The practice of artificially rupturing a woman’s membrane, or bag of waters, during labor has become quite common. I have seen it myself a few times, and have heard about it A LOT. Well, now there is research proving that it has no affect on shortening the length of labor or improving the health of the baby.
From the report:
Evidence does not support the routine breaking the waters for women in spontaneous labour
The aim of breaking the waters (also known as artificial rupture of the membranes, ARM, or amniotomy), is to speed up and strengthen contractions, and thus shorten the length of labour. The membranes are punctured with a crochet-like long-handled hook during a vaginal examination, and the amniotic fluid floods out. Rupturing the membranes is thought to release chemicals and hormones that stimulate contractions. Amniotomy has been standard practice in recent years in many countries around the world. In some centres it is advocated and performed routinely in all women, and in many centres it is used for women whose labours have become prolonged. However, there is little evidence that a shorter labour has benefits for the mother or the baby. There are a number of potential important but rare risks associated with amniotomy, including problems with the umbilical cord or the baby’s heart rate.

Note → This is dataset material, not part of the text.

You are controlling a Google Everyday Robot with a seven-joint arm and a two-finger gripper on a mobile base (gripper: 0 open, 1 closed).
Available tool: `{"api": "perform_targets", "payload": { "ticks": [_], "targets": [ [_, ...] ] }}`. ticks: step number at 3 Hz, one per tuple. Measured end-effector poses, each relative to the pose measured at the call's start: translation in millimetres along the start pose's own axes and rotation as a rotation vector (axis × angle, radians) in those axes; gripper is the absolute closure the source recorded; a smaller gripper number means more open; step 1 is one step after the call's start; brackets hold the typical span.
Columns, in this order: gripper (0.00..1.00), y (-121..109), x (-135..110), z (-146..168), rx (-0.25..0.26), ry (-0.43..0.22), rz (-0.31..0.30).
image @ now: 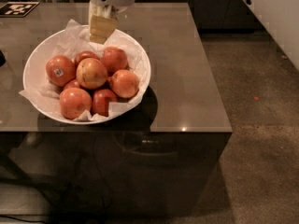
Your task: Pick apple from white bowl
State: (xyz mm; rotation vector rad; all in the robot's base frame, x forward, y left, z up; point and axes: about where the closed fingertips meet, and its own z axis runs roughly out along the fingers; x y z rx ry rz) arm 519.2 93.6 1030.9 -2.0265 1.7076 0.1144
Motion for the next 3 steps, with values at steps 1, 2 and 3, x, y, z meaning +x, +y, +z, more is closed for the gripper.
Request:
{"api": "perform_targets", "payload": {
  "ticks": [1,2,3],
  "targets": [
    [0.12,0.0,0.0,0.0,0.0,0.0,0.0],
    [0.0,0.0,0.0,0.0,0.0,0.0,0.0],
    [0.0,-1.6,-2.0,3.5,0.003,0.005,-0.01]
  ]
}}
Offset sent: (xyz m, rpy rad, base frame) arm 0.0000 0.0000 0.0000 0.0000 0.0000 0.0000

The question is whether or not the research recommendations will get implemented in practice. The trickle-down effect is slow–research comes out, and has to slowly trickle down the medical system to providers. Medical students are probably the most likely to hear these things first, as they are studying the practices, although medical textbooks don’t always have the most up-to-date research. This just reinforces the idea that doctors are routinely performing procedures that have no benefit to the laboring woman.
Thanks to Doulicia for the link.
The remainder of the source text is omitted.